Ilha da Cotunduba
Às 07:30h da manhã, quando tocou o celular, eu não acreditei… Quem poderia estar ligando àquela hora, justamente neste sábado, ao qual me reservei o direito de dormir o merecido, isto é, muito? Entretanto era um chamado… Preste atenção no que eu disse, um “chamado”! Passar o dia escalando numa ilha, proposta tentadora, que o sono a princípio me fez relutar. Somente despertei decidido, depois que percebi que atender ao telefone a cada 10min seria pior.

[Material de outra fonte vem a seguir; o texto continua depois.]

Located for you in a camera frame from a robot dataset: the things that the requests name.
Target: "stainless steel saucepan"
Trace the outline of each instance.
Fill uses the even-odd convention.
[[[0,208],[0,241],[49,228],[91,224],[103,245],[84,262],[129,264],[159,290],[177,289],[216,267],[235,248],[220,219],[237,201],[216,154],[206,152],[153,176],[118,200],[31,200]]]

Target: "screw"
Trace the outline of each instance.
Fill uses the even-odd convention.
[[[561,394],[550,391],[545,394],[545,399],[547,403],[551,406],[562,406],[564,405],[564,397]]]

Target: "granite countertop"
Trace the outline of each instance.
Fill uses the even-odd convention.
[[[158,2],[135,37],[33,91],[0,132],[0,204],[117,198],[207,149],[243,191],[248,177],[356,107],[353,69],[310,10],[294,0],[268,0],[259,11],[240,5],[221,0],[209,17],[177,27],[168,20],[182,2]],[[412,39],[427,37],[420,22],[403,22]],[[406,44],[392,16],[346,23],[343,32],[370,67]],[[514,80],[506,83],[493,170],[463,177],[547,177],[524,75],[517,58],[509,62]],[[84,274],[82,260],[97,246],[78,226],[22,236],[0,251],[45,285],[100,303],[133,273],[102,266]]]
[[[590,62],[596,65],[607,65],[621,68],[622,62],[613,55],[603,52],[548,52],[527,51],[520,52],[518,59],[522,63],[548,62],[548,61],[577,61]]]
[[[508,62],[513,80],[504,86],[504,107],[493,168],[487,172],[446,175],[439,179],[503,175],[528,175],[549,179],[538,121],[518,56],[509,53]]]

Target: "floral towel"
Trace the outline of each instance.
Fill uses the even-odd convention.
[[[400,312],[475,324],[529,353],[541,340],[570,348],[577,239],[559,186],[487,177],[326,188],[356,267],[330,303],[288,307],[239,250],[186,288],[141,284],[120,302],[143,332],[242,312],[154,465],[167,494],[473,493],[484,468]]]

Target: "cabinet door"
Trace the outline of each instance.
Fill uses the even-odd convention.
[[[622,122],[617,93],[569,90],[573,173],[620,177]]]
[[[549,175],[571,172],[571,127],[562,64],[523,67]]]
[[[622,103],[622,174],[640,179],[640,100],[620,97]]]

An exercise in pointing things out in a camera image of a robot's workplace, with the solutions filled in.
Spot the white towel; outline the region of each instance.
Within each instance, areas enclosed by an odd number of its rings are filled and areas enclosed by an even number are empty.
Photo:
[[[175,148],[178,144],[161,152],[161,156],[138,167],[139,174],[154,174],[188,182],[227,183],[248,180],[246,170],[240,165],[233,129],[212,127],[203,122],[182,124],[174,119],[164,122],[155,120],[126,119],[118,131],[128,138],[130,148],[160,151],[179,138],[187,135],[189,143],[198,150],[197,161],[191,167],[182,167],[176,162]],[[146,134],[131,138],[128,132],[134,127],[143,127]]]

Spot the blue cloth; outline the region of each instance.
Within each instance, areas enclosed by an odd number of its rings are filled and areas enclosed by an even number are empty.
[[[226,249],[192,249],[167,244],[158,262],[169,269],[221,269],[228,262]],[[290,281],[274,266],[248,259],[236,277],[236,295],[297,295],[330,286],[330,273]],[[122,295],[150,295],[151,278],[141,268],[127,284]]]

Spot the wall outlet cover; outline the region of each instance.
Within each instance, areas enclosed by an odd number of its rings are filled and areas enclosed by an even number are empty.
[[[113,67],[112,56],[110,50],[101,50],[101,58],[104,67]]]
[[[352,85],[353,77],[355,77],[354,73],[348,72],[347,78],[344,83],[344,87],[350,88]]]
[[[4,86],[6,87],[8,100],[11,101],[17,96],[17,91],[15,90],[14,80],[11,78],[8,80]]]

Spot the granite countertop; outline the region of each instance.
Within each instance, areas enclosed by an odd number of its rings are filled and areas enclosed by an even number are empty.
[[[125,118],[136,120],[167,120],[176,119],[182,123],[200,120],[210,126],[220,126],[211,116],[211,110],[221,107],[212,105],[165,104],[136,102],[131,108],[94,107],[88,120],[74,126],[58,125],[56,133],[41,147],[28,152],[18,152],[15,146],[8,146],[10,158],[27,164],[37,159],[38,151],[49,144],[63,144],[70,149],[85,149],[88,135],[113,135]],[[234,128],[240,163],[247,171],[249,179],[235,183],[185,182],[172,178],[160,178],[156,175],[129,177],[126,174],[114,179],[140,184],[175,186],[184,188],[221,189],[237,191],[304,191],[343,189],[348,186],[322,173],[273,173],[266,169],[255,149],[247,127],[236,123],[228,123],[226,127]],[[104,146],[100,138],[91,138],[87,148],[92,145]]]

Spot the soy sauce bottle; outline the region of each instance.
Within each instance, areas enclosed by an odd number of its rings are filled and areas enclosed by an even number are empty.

Primeiro o Nado, depois o Daflon e em seguida o Bernardo; pensei comigo mesmo, é complô. Daí fui! Juntei-me a eles e ao Zé, dono da lancha, no iate clube às 9h. Últimos detalhes resolvidos e às 10h estávamos partindo em direção à Cotunduba. Diante de todo o visual impressionante visto desde a Baía de Guanabara em direção ao Pão de Açúcar, meu sacrifício em sair da cama, já estava válido. Se dali nosso capitão Zezinho resolvesse dar meia volta, já me dava por satisfeito. Ora, todo aquele visual que por quase uma década admiro incessantemente; agora observado por um ângulo até então inédito pra mim. Irado, radiante… Assim como o sol que logo logo viria a nos fritar!
Chegamos à ilha com um vento bem forte, que encrespava o mar, mas fizemos uma aproximação e um acesso tranqüilo. Algumas idas e voltas com equipamentos e outros utensílios, intercalados por ridículos pulos no mar, que nos faziam agradecer a Deus por não viver do salto ornamental; e já estávamos todos bem animados com o pouco que víamos até então. A parte da ilha voltada para o mar aberto está repleta de blocos alucinantes! Boulders de todos os tipos, com abaulados, regletes, fendas, tetos… Além de highballs, paredes que mais pareciam mosaicos e outras formações rochosas esculpidas com perfeição! Passado o momento do reconhecimento geral, fomos ao que interessa, já que ali há muito o que escalar. Logo que começamos escutamos assobios e sonidos de apitos… Que assim como meu telefone pela manhã, tinha a intenção de despertar. O que dessa vez, ao menos a princípio, não ocorreu! Passado pouquíssimo tempo, o Nado entrou num boulder de lances incríveis, saindo do chão nuns abaolados grandes, com um domínio bem negativo de uma barriguinha direto numa fissura frontal de entalamento de punhos.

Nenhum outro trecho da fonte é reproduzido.